April nods and uses that tone that means she knows she's about to be understood and she's usually a good judge of that. "Trust us."
"Raph, its gonna be okay. You'll figure this out," Mikey said encouragingly as all of you stand up. Still on the boards balanced on top of trees. There is a smile on your face because you trust that. April got through to him. Raph can do this.
"I know. Because I'm not alone. None of us are. We're here for each other," Raph said and there is something in his smile because this isn't take charge Raph, which is not expected. "Always." He's smiling, but dread fills you, what conclusion did he come to, what is he about to do?
"Raph?" You ask, uncertain you like where this is going.
Then Raph steps off the board, to fall off the tree and off the cliff-!
The three of you are already moving after Raph with thinking, shouting his name as you jump off the cliff after him.
There is fear, but determination. You are not losing your brother, you'll figure out the landing strategy when you get to him, you're going to save him like he's always saved you-
There's a spark.
A guttering.
Its like you're just on the edge of a signal, a few steps forward, and as your arms reach out for your eldest brother, the signal is there and its-
Warm.
Safe.
Powerful.
And-
The mystic has always eluded you. No matter what you did, you could not understand it. Your brothers did, to varying degrees, but they understood it enough to make it work. It didn't matter how much you studied it. No matter what scanning or testing or observation, it never made sense. The best you could do is recognize where it was and maybe determine a vague power level.

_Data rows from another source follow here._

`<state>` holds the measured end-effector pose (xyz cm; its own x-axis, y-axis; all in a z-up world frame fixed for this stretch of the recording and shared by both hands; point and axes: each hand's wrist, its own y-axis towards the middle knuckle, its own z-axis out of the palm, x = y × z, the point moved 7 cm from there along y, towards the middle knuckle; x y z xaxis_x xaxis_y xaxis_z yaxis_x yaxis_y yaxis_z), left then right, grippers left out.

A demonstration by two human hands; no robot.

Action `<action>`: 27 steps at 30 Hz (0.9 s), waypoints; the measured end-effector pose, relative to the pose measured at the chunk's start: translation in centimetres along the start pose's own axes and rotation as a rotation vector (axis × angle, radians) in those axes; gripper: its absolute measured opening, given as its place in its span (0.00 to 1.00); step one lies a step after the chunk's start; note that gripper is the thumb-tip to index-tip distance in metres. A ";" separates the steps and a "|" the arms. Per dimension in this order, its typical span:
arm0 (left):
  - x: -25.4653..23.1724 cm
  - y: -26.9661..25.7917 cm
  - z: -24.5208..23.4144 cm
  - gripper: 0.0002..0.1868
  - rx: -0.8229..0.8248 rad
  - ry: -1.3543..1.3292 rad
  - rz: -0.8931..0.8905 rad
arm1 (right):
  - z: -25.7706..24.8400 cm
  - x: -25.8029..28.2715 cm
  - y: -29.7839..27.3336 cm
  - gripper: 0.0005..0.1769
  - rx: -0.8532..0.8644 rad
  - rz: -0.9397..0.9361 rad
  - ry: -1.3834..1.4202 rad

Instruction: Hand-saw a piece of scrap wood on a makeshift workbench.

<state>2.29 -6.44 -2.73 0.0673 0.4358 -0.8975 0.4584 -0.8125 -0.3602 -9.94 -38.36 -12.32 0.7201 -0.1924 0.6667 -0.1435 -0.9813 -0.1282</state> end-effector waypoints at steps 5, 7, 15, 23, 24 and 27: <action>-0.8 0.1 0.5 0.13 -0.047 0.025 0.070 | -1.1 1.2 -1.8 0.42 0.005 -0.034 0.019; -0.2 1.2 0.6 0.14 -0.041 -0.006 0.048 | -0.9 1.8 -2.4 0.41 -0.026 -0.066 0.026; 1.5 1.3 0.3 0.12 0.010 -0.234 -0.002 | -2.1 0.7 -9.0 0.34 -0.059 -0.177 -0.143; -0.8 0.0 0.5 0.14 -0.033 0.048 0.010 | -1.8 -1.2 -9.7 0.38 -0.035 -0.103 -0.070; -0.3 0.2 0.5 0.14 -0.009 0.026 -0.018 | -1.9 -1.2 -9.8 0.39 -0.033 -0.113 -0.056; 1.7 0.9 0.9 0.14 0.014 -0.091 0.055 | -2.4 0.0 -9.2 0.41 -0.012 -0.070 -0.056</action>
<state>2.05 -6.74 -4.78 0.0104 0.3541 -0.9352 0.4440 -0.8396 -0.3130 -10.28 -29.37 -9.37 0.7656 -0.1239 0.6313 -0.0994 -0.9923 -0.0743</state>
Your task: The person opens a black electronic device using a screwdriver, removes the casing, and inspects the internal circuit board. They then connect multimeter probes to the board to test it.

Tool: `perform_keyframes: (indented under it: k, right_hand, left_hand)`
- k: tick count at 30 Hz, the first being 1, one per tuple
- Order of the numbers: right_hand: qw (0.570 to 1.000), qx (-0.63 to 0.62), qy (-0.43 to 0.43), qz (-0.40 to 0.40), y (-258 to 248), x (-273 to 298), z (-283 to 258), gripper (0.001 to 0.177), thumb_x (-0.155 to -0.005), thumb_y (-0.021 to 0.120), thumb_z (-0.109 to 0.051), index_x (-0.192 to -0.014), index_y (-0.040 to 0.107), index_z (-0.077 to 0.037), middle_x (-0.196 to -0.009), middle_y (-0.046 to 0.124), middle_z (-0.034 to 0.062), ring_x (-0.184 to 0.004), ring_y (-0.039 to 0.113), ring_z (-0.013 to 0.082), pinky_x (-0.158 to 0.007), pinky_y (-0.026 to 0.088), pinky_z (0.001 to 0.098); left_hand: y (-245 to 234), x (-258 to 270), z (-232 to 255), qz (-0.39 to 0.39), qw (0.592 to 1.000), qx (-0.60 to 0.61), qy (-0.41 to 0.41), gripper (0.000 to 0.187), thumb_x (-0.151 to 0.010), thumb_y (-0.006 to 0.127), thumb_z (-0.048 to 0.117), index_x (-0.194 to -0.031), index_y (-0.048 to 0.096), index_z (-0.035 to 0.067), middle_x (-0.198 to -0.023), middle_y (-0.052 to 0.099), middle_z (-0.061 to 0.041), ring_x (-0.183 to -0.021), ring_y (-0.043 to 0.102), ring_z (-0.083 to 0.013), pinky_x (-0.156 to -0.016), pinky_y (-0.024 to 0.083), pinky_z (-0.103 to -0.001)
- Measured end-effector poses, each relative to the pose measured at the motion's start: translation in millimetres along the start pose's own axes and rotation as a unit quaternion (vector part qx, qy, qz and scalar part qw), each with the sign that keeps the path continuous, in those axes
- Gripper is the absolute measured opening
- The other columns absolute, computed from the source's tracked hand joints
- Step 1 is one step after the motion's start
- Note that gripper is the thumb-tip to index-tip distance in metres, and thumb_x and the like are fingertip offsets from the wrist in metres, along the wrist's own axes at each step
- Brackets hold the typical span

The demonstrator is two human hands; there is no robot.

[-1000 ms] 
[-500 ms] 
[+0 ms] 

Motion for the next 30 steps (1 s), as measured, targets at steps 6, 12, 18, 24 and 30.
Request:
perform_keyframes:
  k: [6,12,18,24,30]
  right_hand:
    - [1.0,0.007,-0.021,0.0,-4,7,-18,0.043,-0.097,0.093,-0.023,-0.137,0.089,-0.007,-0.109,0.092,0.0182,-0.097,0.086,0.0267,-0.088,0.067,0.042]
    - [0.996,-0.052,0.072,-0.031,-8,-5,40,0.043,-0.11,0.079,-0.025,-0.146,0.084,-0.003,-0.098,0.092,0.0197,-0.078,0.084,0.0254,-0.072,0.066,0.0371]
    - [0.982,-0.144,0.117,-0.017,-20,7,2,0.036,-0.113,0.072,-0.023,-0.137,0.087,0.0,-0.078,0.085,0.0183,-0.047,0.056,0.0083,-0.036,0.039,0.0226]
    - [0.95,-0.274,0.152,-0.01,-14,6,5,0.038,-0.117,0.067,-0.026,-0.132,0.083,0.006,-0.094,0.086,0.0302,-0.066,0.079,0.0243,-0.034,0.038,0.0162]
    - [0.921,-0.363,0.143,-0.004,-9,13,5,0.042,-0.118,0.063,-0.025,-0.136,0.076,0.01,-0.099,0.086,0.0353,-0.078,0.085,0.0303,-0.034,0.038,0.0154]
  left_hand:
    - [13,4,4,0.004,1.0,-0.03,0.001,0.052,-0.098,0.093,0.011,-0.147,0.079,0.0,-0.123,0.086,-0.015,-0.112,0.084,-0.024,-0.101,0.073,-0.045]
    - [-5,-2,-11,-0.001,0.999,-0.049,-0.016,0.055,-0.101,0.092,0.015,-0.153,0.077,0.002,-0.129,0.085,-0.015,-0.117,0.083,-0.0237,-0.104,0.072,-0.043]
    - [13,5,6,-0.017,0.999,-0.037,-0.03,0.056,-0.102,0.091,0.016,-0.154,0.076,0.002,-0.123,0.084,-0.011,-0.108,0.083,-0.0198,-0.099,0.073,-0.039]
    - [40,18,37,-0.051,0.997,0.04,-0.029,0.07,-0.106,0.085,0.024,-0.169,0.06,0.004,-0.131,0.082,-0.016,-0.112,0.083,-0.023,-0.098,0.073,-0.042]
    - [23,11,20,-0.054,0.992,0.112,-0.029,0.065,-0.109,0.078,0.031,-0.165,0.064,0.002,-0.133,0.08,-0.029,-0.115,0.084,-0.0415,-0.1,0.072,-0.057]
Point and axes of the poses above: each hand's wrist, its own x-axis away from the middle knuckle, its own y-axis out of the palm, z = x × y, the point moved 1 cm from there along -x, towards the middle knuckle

You still don't understand it as much as you would like.
But its in that moment that you finally have the first step. A force of the heart, is it?
Connection.
The fear is gone, replaced by certainty, as power radiates from the three of you, hands reaching out and out and out, far beyond your own physical hands.
"Saving like a boss!"
Because really, its how Raph deserves to be saved and he is more than happy to take your hands, the energy surrounding you as you land at the bottom of the waterfall, safe and sound. Celebrating as you realize you unlocked your family Ninpo.
Re: Kraang
[The Technodrone has stumbled back, but caught their feet.]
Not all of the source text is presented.